Сережа, затаив дыхание, пошел к ней, мимо многих зданий, боясь, что она вдруг растает в воздухе, но отец шел за ним, и она не растаяла. Когда же они подошли поближе, оказалось, что Гора сложена из богатырских панцирей. Все они были изломаны, помяты и покорежены. Многие проржавели. Это означало, что сюда приходят богатыри и складывают доспехи, разбитые в поединках, приходят, конечно, лунными ночами, когда люди спят, один раз в сто лет.
Всмотревшись, Сережа, однако, приметил нечто знакомое… На его глазах меч закруглился, притупился и обернулся в самолетный винт. Сережа поднял глаза на отца, тот кивнул. Значит, так и есть! Обыкновенное колдовство.
Отец вышел вперед и упер руки в бока, рассматривая Серебряную Гору. Это были части разных самолетов, перенесшие тяжкие пробы — на изгиб и кручение, на излом и разрыв, на вибрацию и иные аварийные катастрофические перегрузки. Здесь можно было найти крыло с обгрызенным, как у вафли, концом, со зверски выдранными нервюрами; хвост с кудрявыми мотками растяжек, превращенный из креста в букву икс; причудливо измятые шпангоуты с гофрированной обшивкой, словно бы источенной молью, и без обшивки; мощные лонжероны, похожие на изогнутых в смертной судороге удавов; бензиновые баки с уродливо разинутыми щербатыми пастями, со срезанными под корень зубами заклепок; винты, или, по-латыни, пропеллеры, завитые в спираль.
Отец поднял с земли серебряную ленту, согнул ее в кольцо, и получилась браслетка с двумя рядами крохотных круглых дырочек по краям. Он надел ее Сереже на правую руку, поверх рукава ковбойки, и стал Сережа Мальчиком с Серебряной Горы.
— Это правда Серебряная Гора? — спросил Сережа.
Отец дернул себя за мочку уха.
— Да… Отсюда взято сто мыслей. А один умник считает: сто преступлений…
Сережа тотчас сообразил, кто этот умник: дяденька Антоннов!
Они вернулись на асфальтовый двор и вступили в сборочный цех, который неделю назад был домом с узкими окнами, а теперь — местом более необычайным, чем морской подводный грот с осьминогом в глубине, о котором рассказывала мама.

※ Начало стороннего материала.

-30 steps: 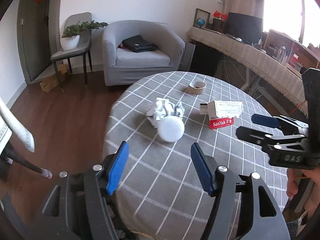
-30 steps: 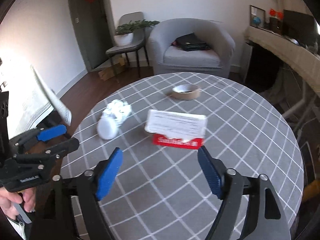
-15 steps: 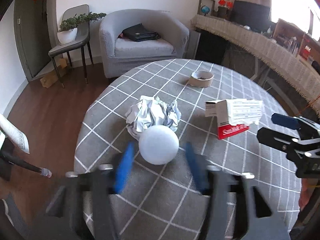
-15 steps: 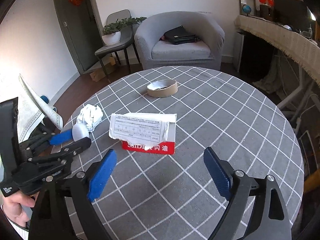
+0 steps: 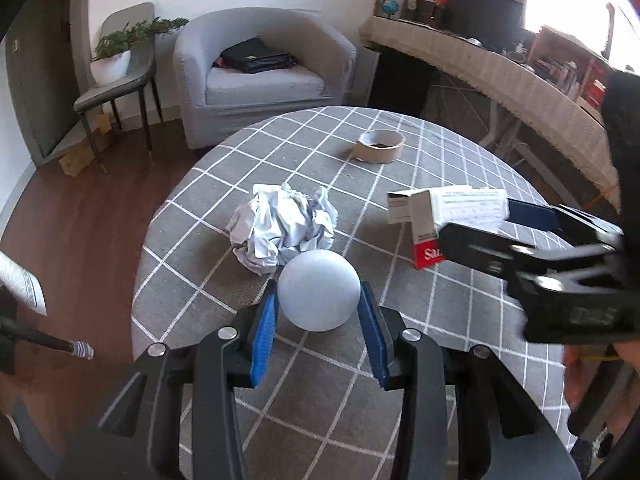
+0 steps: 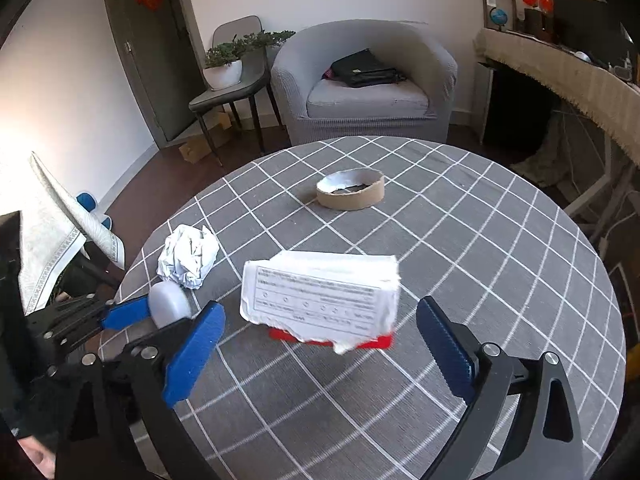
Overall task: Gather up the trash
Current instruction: 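Grasp the white ball with the left gripper while the right gripper grasps the white paper box, then carry the ball and paper box over the green bin and open both grippers, then move the left gripper back to the table and grasp the crumpled white paper, then grasp the brown tape roll by its rim with the right gripper, then drop the crumpled paper into the bin with the left gripper while the right carries the tape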
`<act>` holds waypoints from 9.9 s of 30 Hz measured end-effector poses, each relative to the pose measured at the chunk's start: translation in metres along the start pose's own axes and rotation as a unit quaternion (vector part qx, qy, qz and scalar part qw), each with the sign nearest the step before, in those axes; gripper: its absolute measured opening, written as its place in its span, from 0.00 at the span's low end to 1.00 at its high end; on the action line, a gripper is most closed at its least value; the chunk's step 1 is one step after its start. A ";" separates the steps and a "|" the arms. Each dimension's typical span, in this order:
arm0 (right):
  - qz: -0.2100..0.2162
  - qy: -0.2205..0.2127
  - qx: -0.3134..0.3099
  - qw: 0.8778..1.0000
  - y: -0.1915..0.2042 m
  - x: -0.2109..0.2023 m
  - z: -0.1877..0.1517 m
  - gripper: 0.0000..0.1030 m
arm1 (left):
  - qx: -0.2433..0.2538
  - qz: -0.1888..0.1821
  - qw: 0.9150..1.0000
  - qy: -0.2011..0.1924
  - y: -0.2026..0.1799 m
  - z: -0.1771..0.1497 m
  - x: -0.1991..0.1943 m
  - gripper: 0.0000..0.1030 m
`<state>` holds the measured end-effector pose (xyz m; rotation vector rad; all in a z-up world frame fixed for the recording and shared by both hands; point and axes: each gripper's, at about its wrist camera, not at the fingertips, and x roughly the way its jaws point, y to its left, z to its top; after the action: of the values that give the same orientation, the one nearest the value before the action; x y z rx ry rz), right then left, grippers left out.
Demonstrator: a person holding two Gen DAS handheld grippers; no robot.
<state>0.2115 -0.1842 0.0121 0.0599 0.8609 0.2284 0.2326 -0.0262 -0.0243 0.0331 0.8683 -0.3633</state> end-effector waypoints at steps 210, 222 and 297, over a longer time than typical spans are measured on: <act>0.030 -0.033 -0.034 0.998 0.001 -0.026 0.034 0.78 | -0.038 0.025 0.997 -0.060 0.017 0.021 -0.037 0.75; 0.032 -0.020 -0.011 0.999 -0.035 -0.002 0.061 0.83 | -0.019 0.048 0.999 -0.010 0.013 0.036 0.027 0.74; 0.111 0.039 -0.122 0.986 0.179 0.020 0.017 0.58 | -0.126 0.092 0.988 -0.006 0.138 -0.051 -0.076 0.56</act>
<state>0.2054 -0.0051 0.0341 -0.0827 0.8989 0.5461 0.1951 0.1350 -0.0165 -0.1225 0.8865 -0.0796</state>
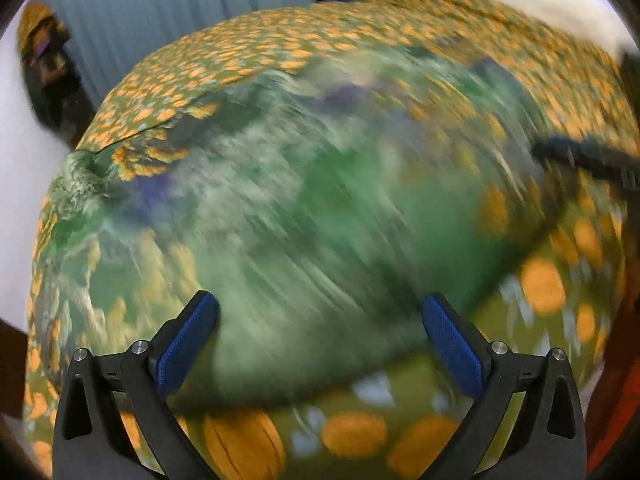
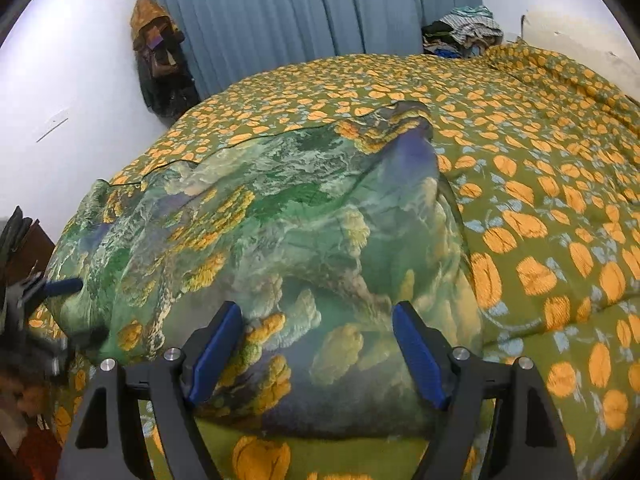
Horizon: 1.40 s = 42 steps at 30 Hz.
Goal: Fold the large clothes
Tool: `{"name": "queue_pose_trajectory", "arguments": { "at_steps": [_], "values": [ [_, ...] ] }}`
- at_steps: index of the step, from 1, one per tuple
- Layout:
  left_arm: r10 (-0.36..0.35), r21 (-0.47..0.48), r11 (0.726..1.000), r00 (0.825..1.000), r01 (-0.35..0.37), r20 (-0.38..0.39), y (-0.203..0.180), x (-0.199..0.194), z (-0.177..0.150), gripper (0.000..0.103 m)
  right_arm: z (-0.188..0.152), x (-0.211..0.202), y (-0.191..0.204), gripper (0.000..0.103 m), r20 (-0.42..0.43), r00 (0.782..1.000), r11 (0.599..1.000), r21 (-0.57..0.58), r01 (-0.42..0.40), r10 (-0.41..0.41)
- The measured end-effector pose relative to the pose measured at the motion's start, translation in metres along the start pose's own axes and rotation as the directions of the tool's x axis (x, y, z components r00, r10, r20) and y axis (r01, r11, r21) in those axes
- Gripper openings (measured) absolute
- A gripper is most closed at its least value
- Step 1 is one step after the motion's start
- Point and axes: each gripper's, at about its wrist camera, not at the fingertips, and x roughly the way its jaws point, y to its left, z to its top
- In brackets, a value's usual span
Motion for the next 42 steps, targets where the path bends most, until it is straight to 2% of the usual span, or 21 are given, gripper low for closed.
{"name": "queue_pose_trajectory", "arguments": {
  "at_steps": [2,3,5,8,11,13,15,17,20,21,22,24,25,26,27,29,32,34,36,39,42],
  "values": [
    [0.011,0.071,0.997,1.000,-0.011,-0.006,-0.013,-0.009,-0.010,0.102,-0.001,-0.014,-0.006,0.080,0.006,0.999,0.999,0.025,0.036,-0.036],
    [-0.011,0.073,0.997,1.000,0.011,0.006,-0.014,-0.016,-0.012,0.102,-0.002,-0.022,-0.011,0.080,0.022,0.998,0.997,0.048,0.053,-0.054],
    [-0.084,0.010,0.996,0.996,0.084,0.029,-0.007,-0.028,-0.010,0.102,-0.008,-0.039,-0.036,0.080,0.059,0.995,0.984,0.165,0.069,-0.080],
    [-0.221,-0.163,0.957,0.968,0.239,0.118,0.019,-0.043,0.012,0.102,-0.020,-0.041,-0.078,0.080,0.038,0.998,0.945,0.327,0.028,-0.043],
    [-0.265,-0.228,0.925,0.946,0.304,0.186,0.030,-0.043,0.035,0.102,-0.029,-0.030,-0.105,0.080,0.026,0.999,0.895,0.443,-0.041,0.033],
    [-0.271,-0.234,0.920,0.941,0.315,0.204,0.030,-0.033,0.050,0.102,-0.031,-0.021,-0.113,0.080,0.039,0.993,0.860,0.497,-0.114,0.109],
    [-0.285,-0.255,0.912,0.943,0.323,0.173,0.023,-0.011,0.060,0.102,-0.029,-0.007,-0.117,0.080,0.062,0.981,0.824,0.534,-0.190,0.186],
    [-0.307,-0.249,0.910,0.943,0.331,0.131,0.017,0.008,0.060,0.102,-0.026,0.011,-0.118,0.080,0.046,0.980,0.812,0.554,-0.185,0.192],
    [-0.241,-0.166,0.955,0.969,0.246,0.054,-0.004,0.030,0.055,0.102,-0.030,0.030,-0.123,0.080,0.051,0.971,0.766,0.606,-0.214,0.232],
    [-0.218,-0.136,0.965,0.975,0.222,0.044,-0.009,0.034,0.054,0.102,-0.032,0.032,-0.125,0.077,0.060,0.966,0.746,0.623,-0.234,0.253],
    [-0.211,-0.131,0.968,0.977,0.215,0.041,-0.011,0.034,0.052,0.102,-0.032,0.033,-0.124,0.056,0.047,0.960,0.743,0.624,-0.244,0.276],
    [-0.213,-0.131,0.968,0.977,0.215,0.028,-0.011,0.035,0.054,0.102,-0.031,0.032,-0.125,0.041,0.022,0.955,0.742,0.624,-0.245,0.296],
    [-0.215,-0.128,0.968,0.976,0.216,0.018,-0.011,0.033,0.054,0.102,-0.032,0.029,-0.127,0.035,0.031,0.948,0.728,0.633,-0.263,0.315],
    [-0.219,-0.127,0.968,0.976,0.217,0.004,-0.009,0.032,0.056,0.102,-0.033,0.024,-0.127,0.034,0.046,0.944,0.715,0.641,-0.279,0.327],
    [-0.221,-0.129,0.968,0.975,0.217,-0.010,-0.008,0.030,0.059,0.102,-0.031,0.019,-0.124,0.032,0.055,0.945,0.722,0.631,-0.284,0.323],
    [-0.212,-0.146,0.967,0.977,0.207,-0.023,0.001,0.019,0.070,0.100,-0.025,0.004,-0.113,0.031,0.070,0.953,0.768,0.577,-0.279,0.293],
    [-0.239,-0.166,0.956,0.970,0.242,0.037,0.014,-0.015,0.095,0.097,-0.011,-0.025,-0.085,0.031,0.115,0.964,0.854,0.446,-0.266,0.240],
    [-0.296,-0.137,0.942,0.952,0.305,0.082,0.012,-0.047,0.118,0.097,-0.003,-0.041,-0.066,0.030,0.145,0.966,0.897,0.363,-0.251,0.212],
    [-0.369,-0.079,0.923,0.925,0.375,0.086,0.000,-0.074,0.141,0.097,0.006,-0.061,-0.036,0.030,0.184,0.965,0.942,0.248,-0.227,0.185],
    [-0.442,-0.005,0.897,0.895,0.443,0.060,-0.019,-0.098,0.164,0.098,0.016,-0.084,0.004,0.030,0.230,0.961,0.981,0.078,-0.176,0.154],
    [-0.481,0.004,0.876,0.876,0.481,-0.012,-0.035,-0.101,0.176,0.098,0.019,-0.096,0.047,0.030,0.253,0.958,0.990,-0.077,-0.122,0.138]
  ]
}}
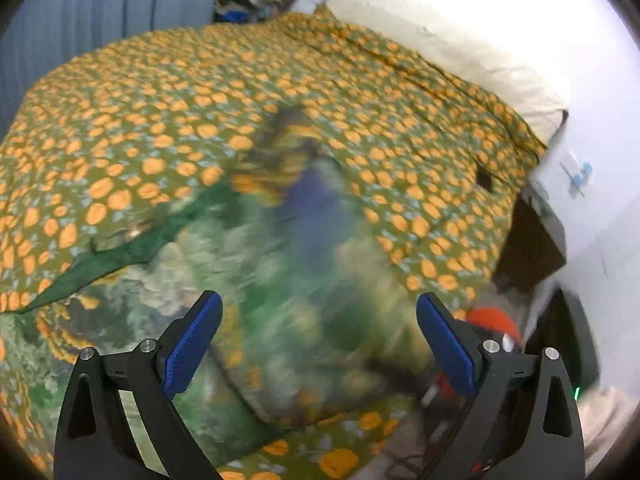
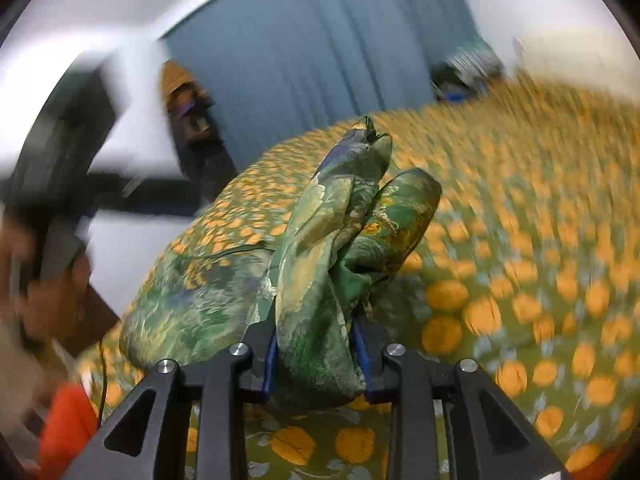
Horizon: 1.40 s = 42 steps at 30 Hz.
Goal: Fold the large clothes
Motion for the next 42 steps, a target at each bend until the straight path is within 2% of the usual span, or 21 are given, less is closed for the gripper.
{"name": "queue_pose_trajectory", "arguments": {
  "at_steps": [2,5,6,8,10,11,13,15,16,18,21,23,24,25,27,31,34,37,38,40,42],
  "values": [
    [0.016,0.012,1.000,0.999,-0.016,-0.045,-0.003,0.007,0.000,0.098,-0.001,0.000,0.031,0.030,0.005,1.000,0.994,-0.111,0.010,-0.010],
    [0.151,0.052,0.988,0.984,-0.147,-0.097,-0.003,0.020,0.000,0.098,-0.007,-0.002,0.077,0.030,0.026,1.000,0.962,-0.274,0.016,-0.009],
    [0.226,0.062,0.973,0.966,-0.220,-0.121,0.000,0.025,-0.004,0.098,-0.011,-0.004,0.087,0.029,0.030,1.000,0.948,-0.319,0.018,-0.009],
    [0.296,0.071,0.955,0.943,-0.288,-0.154,0.007,0.030,-0.008,0.092,-0.021,-0.006,0.106,0.029,0.032,0.999,0.922,-0.387,0.011,0.002],
    [0.358,0.079,0.934,0.917,-0.349,-0.176,0.014,0.034,-0.015,0.037,-0.027,-0.006,0.117,0.029,0.033,0.999,0.905,-0.424,0.010,0.005],
    [0.352,0.068,0.936,0.918,-0.345,-0.182,0.019,0.034,-0.018,0.034,-0.029,-0.005,0.119,0.029,0.031,1.000,0.902,-0.431,0.012,0.002],
    [0.293,0.003,0.955,0.940,-0.297,-0.176,0.034,0.026,-0.020,0.026,-0.029,-0.003,0.113,0.031,0.020,1.000,0.912,-0.410,0.000,0.009],
    [0.249,-0.036,0.966,0.955,-0.258,-0.162,0.047,0.011,-0.019,0.025,-0.026,-0.010,0.104,0.041,0.023,0.999,0.922,-0.387,-0.024,0.035],
    [0.245,-0.039,0.967,0.957,-0.253,-0.154,0.054,0.000,-0.019,0.025,-0.025,-0.012,0.100,0.055,0.022,0.998,0.925,-0.376,-0.049,0.062],
    [0.231,-0.065,0.968,0.964,-0.241,-0.133,0.076,-0.023,-0.022,0.025,-0.023,-0.026,0.090,0.064,0.031,0.991,0.940,-0.322,-0.115,0.131],
    [0.202,-0.149,0.965,0.974,-0.215,-0.099,0.121,-0.059,-0.035,0.026,-0.016,-0.032,0.061,0.064,0.024,0.980,0.967,-0.171,-0.190,0.197],
    [0.198,-0.196,0.958,0.977,-0.211,-0.084,0.149,-0.073,-0.047,0.026,-0.011,-0.015,0.050,0.064,-0.027,0.981,0.975,-0.108,-0.194,0.192],
    [0.192,-0.225,0.953,0.978,-0.205,-0.079,0.161,-0.077,-0.053,0.026,-0.007,-0.006,0.051,0.060,-0.050,0.982,0.976,-0.112,-0.184,0.180],
    [0.179,-0.262,0.946,0.981,-0.191,-0.068,0.181,-0.085,-0.064,0.027,-0.003,0.007,0.054,0.049,-0.080,0.980,0.973,-0.132,-0.190,0.180],
    [0.171,-0.290,0.940,0.984,-0.180,-0.055,0.201,-0.088,-0.079,0.027,0.004,0.029,0.065,0.041,-0.131,0.973,0.966,-0.156,-0.208,0.189],
    [0.153,-0.350,0.924,0.988,-0.153,-0.027,0.233,-0.091,-0.110,0.029,0.022,0.065,0.098,0.040,-0.172,0.951,0.946,-0.155,-0.284,0.257],
    [0.158,-0.383,0.911,0.987,-0.155,-0.023,0.254,-0.087,-0.129,0.030,0.022,0.111,0.130,0.040,-0.298,0.899,0.920,-0.126,-0.370,0.321],
    [0.167,-0.437,0.884,0.985,-0.169,-0.042,0.285,-0.081,-0.152,0.031,0.002,0.152,0.149,0.040,-0.414,0.864,0.917,-0.144,-0.372,0.286],
    [0.157,-0.461,0.873,0.986,-0.161,-0.047,0.295,-0.075,-0.159,0.032,-0.010,0.170,0.157,0.039,-0.469,0.841,0.916,-0.143,-0.375,0.271],
    [0.144,-0.504,0.850,0.988,-0.153,-0.056,0.312,-0.062,-0.176,0.035,-0.024,0.188,0.164,0.038,-0.501,0.832,0.919,-0.158,-0.360,0.240],
    [0.128,-0.534,0.835,0.991,-0.135,-0.049,0.324,-0.050,-0.190,0.036,-0.040,0.200,0.175,0.038,-0.501,0.842,0.922,-0.198,-0.334,0.198]
  ]
}}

Конечно, здесь было смертельно опасно, как во всех таинственных местах…
В три часа пополудни отец подвел Сережу к стапелям! К тем стапелям, которые он считал простыми лесами, когда был еще глупым нетерпеливым, обидчивым и даже слезливым мальчиком. С безумной отвагой Сережа прыгнул на чистые скользкие строганые доски, точно на острый борт шлюпки, которую бросает крутая волна. Отец, конечно, нахмурился, чувствуя, как судорожно цепляется за его руку Сережина рука, но дал ему отдышаться. Они прошли по первому ярусу стапелей из конца в конец цеха и не провалились, не взорвались. По узенькой стремянке без перил поднялись на второй ярус и очутились на страшной высоте; отсюда цементный цеховой пол казался розовым, как промокашка.